### [DIRECTIONS FOR THIS TASK]
Starting with the line that contains "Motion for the", write out each line through the end of the listing, unchanged. Output nothing else.

### [COLLECTED MATERIAL]
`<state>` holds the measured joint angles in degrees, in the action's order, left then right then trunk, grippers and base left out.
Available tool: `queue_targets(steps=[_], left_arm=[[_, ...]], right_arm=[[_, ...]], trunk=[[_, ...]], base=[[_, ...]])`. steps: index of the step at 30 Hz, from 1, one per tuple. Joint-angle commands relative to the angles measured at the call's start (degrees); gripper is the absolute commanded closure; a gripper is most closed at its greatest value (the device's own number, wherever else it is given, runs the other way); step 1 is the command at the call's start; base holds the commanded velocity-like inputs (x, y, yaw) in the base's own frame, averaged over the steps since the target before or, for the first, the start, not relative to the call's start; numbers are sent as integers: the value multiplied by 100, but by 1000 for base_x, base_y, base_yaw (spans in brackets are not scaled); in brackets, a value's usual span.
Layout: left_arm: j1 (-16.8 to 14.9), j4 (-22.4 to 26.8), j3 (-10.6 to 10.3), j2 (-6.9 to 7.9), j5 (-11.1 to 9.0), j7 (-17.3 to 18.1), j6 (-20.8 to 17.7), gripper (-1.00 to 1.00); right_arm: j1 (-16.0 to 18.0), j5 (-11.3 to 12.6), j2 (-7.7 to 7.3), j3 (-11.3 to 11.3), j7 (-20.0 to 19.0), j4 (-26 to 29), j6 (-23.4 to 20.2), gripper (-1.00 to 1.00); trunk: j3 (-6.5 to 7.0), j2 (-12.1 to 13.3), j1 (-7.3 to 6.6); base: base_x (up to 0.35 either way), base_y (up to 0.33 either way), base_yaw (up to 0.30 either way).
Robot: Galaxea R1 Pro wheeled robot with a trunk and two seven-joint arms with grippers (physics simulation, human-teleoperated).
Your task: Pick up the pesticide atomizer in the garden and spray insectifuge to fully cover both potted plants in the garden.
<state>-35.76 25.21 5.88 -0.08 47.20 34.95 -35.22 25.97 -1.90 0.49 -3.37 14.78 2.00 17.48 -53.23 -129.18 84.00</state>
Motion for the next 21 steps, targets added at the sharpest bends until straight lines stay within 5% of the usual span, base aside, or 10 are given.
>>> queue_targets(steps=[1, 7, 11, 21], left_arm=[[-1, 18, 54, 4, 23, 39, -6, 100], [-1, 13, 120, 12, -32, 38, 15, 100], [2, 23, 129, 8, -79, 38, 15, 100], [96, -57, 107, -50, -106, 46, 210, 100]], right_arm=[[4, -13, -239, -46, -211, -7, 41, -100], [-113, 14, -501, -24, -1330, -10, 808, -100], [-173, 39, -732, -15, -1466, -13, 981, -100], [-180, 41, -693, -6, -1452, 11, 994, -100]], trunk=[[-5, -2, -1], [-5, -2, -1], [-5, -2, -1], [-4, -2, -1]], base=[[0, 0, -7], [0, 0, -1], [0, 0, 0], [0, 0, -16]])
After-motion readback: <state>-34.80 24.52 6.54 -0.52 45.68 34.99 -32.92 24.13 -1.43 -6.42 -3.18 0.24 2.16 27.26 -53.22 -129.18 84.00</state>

### [SOLUTION BELOW]
Motion for the next 21 steps, targets added at the sharpest bends until straight lines stay within 5% of the usual span, base aside, or 10 are given.
>>> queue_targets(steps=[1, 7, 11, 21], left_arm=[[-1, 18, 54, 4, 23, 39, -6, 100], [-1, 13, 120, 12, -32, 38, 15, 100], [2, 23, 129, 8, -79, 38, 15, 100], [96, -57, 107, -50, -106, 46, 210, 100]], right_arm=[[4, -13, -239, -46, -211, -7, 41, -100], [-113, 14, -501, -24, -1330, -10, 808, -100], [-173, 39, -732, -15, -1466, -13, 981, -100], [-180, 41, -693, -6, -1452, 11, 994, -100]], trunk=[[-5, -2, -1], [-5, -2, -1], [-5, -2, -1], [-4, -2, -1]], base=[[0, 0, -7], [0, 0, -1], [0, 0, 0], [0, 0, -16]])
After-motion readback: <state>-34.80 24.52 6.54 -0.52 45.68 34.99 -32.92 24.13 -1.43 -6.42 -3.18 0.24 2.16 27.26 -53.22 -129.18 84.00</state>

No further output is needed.